Set down, character for character, everything in the records below from the line holding "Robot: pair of" down to the line holding "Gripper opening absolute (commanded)", and no other line.

*** Input ***

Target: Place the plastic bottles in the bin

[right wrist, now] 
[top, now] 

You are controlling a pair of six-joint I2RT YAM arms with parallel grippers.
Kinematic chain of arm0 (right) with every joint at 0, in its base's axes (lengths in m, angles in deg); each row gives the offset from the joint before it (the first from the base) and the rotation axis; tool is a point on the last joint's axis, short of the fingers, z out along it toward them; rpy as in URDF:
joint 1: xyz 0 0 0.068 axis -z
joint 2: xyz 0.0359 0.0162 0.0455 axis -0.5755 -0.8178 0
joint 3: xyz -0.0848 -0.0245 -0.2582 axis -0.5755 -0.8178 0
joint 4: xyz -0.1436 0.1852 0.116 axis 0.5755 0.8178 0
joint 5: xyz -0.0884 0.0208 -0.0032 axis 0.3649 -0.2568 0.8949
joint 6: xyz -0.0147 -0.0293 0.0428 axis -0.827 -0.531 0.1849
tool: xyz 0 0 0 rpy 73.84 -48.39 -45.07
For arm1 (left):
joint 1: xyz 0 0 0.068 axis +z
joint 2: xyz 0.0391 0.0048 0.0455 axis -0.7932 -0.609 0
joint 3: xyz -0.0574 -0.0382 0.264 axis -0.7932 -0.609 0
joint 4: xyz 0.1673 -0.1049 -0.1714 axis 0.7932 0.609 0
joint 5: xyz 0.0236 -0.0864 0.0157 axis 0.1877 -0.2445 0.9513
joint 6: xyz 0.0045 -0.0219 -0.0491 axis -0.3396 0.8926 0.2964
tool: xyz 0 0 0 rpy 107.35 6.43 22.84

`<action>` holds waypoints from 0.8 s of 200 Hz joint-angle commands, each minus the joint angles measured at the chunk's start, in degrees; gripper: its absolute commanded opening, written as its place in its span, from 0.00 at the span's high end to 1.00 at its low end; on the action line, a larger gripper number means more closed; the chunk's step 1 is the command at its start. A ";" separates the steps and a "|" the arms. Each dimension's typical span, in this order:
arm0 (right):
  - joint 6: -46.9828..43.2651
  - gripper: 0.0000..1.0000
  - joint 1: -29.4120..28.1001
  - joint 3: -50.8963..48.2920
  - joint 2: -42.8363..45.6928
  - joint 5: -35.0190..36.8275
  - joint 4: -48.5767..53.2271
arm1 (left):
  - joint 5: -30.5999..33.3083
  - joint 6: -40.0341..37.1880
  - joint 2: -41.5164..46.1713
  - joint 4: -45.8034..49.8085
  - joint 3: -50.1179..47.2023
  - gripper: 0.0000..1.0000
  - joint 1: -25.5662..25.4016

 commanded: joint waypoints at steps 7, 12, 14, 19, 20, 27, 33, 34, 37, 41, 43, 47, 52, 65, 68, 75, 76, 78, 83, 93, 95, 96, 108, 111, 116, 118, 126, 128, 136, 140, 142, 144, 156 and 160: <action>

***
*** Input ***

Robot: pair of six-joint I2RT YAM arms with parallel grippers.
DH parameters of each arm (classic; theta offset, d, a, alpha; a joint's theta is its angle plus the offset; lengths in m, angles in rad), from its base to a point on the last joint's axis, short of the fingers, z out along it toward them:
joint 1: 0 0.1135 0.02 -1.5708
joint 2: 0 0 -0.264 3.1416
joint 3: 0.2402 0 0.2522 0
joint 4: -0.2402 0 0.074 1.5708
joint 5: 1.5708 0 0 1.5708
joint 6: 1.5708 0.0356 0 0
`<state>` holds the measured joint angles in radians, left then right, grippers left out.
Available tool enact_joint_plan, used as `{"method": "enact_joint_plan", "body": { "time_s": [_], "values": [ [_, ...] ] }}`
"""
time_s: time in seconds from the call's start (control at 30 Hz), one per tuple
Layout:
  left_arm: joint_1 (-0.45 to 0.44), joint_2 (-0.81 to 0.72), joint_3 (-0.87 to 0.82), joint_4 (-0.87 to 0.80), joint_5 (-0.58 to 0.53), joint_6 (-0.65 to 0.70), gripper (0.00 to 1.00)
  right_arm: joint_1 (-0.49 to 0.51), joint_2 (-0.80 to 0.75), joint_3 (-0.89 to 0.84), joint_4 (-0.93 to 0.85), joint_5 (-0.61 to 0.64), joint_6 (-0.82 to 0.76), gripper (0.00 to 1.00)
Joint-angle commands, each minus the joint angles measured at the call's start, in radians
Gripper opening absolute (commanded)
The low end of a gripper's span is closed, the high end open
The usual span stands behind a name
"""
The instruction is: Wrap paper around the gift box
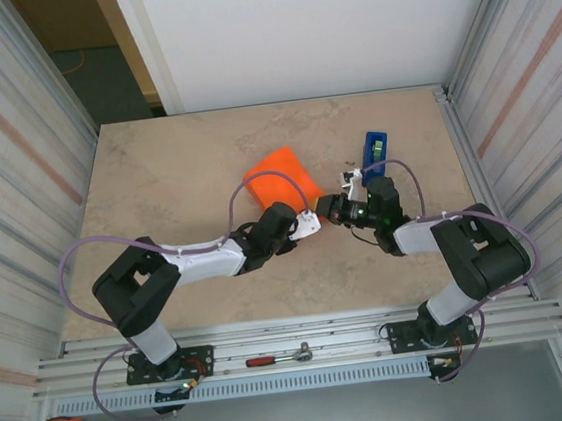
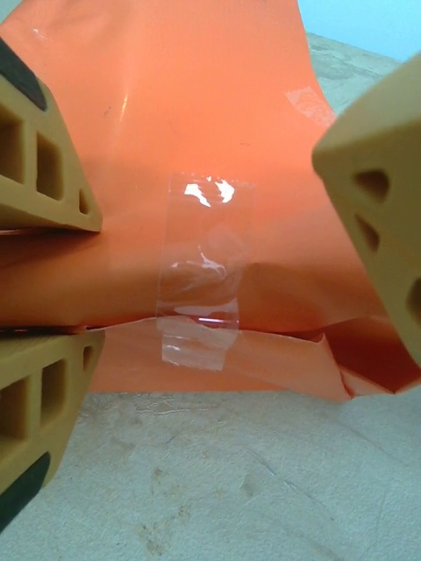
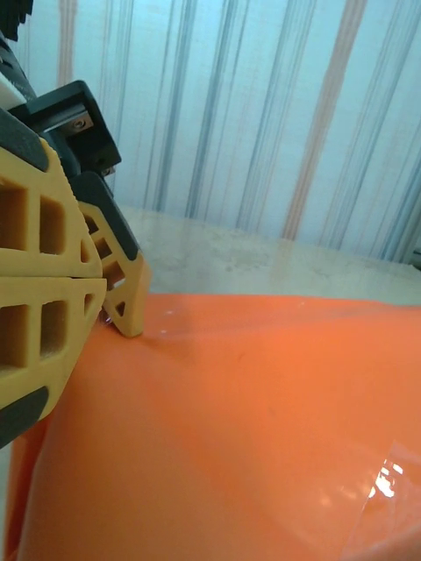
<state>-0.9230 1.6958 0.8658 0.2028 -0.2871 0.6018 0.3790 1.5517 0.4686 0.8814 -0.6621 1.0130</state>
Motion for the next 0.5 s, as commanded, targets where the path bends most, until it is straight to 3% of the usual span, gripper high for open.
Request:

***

Your solution
Robot: pair of six-joint I2RT YAM arms with parallel grippers.
DH parameters of each arm (classic; theta offset, d, a, alpha; a joint's theta is its angle plus the offset; lengths in m, angles in rad), from its base to a point on the last joint's axis, short of the fingers, z out along it toward them:
joint 1: 0 0.1135 0.02 -1.5708
joint 2: 0 0 -0.264 3.1416
joint 3: 0.2402 0 0.2522 0
joint 4: -0.2402 0 0.074 1.5708
joint 5: 1.5708 0 0 1.5708
joint 6: 1.5708 0.0356 0 0
`<state>` holds the measured joint angles in radians, left then right, grippers left out.
Available tool enact_joint_plan, used as `{"method": "enact_joint_plan", "body": { "time_s": [_], "values": [ [_, ...] ] }}`
"""
time_s: time in seconds from the call's start (control at 30 Hz), one per tuple
Layout:
  left_arm: joint_1 (-0.45 to 0.44), joint_2 (-0.81 to 0.72), joint_3 (-0.87 to 0.82), joint_4 (-0.87 to 0.80), joint_5 (-0.58 to 0.53), joint_6 (-0.65 to 0.70), gripper (0.00 to 1.00)
  right_arm: joint_1 (-0.49 to 0.51), joint_2 (-0.80 to 0.75), joint_3 (-0.89 to 0.84), joint_4 (-0.93 to 0.85), joint_5 (-0.61 to 0.64), joint_6 (-0.82 to 0.76), gripper (0.00 to 1.00)
Joint-angle commands, each minus the joint angles measured at the call's start, in radians
Gripper opening absolute (commanded)

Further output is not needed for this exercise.